Former Australian skipper Ricky Ponting feels that lack of finishers with the bat in Australia’s T20 World Cup squad could prove to be the weak link. He also said that all batsmen in the squad are top-order batsmen and bat at the same position for their Big Bash League clubs as well.
“All the batters in our T20 team bat one, two or three for their Big Bash teams and inevitably they become the leading runs scorers at the end of every Big Bash so they get picked for Australia. But [among those] who bat at five or six for their Big Bash team every game, who’s in the current Australian team? There’s no one,” said Ponting on ‘Breakfast with Gilly and Goss’ show at SEN Perth on Friday.

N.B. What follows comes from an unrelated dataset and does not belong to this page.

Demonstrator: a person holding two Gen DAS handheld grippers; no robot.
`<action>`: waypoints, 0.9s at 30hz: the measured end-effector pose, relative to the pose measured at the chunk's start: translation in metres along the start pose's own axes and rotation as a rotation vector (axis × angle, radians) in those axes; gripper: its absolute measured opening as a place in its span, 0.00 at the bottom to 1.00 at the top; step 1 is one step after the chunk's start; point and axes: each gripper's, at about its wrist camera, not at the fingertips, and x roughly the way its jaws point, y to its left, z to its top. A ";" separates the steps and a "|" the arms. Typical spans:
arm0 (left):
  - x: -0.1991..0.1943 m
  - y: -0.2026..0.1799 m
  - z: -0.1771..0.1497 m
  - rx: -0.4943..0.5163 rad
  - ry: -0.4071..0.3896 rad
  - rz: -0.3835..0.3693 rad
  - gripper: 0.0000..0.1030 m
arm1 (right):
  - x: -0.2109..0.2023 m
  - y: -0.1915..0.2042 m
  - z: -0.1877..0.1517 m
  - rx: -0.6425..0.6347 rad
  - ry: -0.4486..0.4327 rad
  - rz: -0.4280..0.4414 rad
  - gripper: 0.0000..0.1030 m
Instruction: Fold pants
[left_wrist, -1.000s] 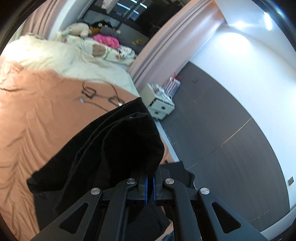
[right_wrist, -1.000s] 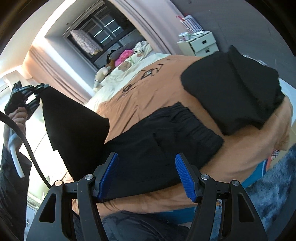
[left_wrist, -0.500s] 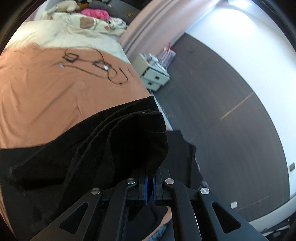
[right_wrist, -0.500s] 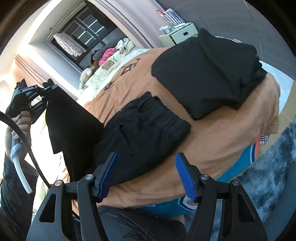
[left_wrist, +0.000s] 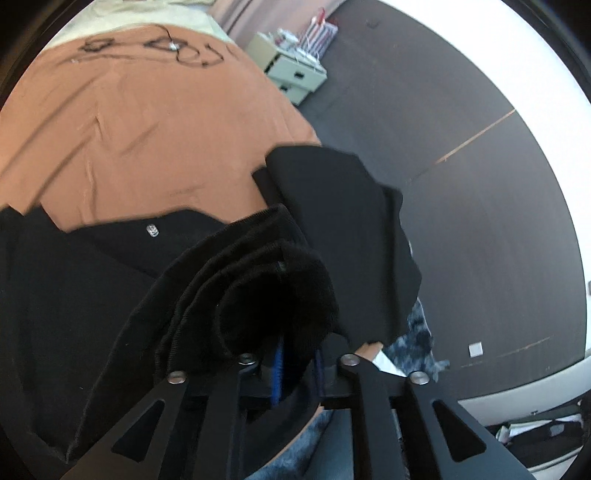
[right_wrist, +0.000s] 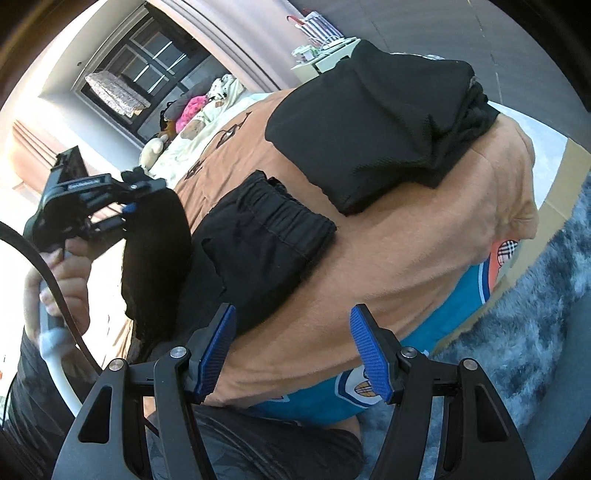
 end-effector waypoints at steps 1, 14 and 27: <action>0.005 -0.001 -0.005 0.002 0.012 -0.006 0.19 | -0.001 0.001 -0.001 0.001 0.001 -0.001 0.61; -0.062 0.014 -0.030 0.120 0.053 -0.029 0.78 | -0.008 0.025 -0.004 -0.056 0.004 -0.005 0.61; -0.209 0.130 -0.056 0.032 -0.117 0.170 0.78 | 0.022 0.070 0.012 -0.240 0.028 -0.068 0.61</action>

“If I think, of the best finishers I’ve seen — Kieron Pollard, M.S. Dhoni, Hardik Pandya — where have they batted their whole lives in the T20 game? In those slots, so that’s just their game. But we just don’t have many of those guys who are dominating the back of Big Bash games where you can say ‘right, you’re going to be listed to bat at number six today and if you get 15 balls we know you’ll get 30′. So, again, that will potentially be our Achilles’ heel,” added Ponting.
The 46-year-old also said that all-rounder Marcus Stoinis could be the man who could fill in the late-order hitters’ gap. Under Ponting’s coaching at Delhi Capitals in the IPL, Stoinis’s best in the lower order has been an unbeaten 53 off 26 balls against Royal Challengers Bangalore in 2020 IPL.
“The more I got to know him, he’s a very deep thinker and I was not wanting to feed him too much (information). I’d feed him little bits but then let him think about it and process it and come back to me and ask questions about what he needs to do next, or what he needs to do to get better,” said Ponting about his equation with Stoinis.
“With Australia he’s been in and out of the side, and not really found a spot in the batting line-up. I’ve tried to make it pretty clear to him where I see him slotting in with the Delhi Capitals outfit and the certain role he’s going to play for us.”
“He is a hard worker. He likes to bat and bowl as much as an anyone we’ve had at Delhi. So as long as I give some clear direction and he understands what he’s doing and what his role is, I just let him go about getting himself prepared. I’ll only interfere with players’ preparation if I think they’re bludging and they’re not doing the right thing. It’s fair to say he does enjoy working under the way that I coach,” concluded Ponting.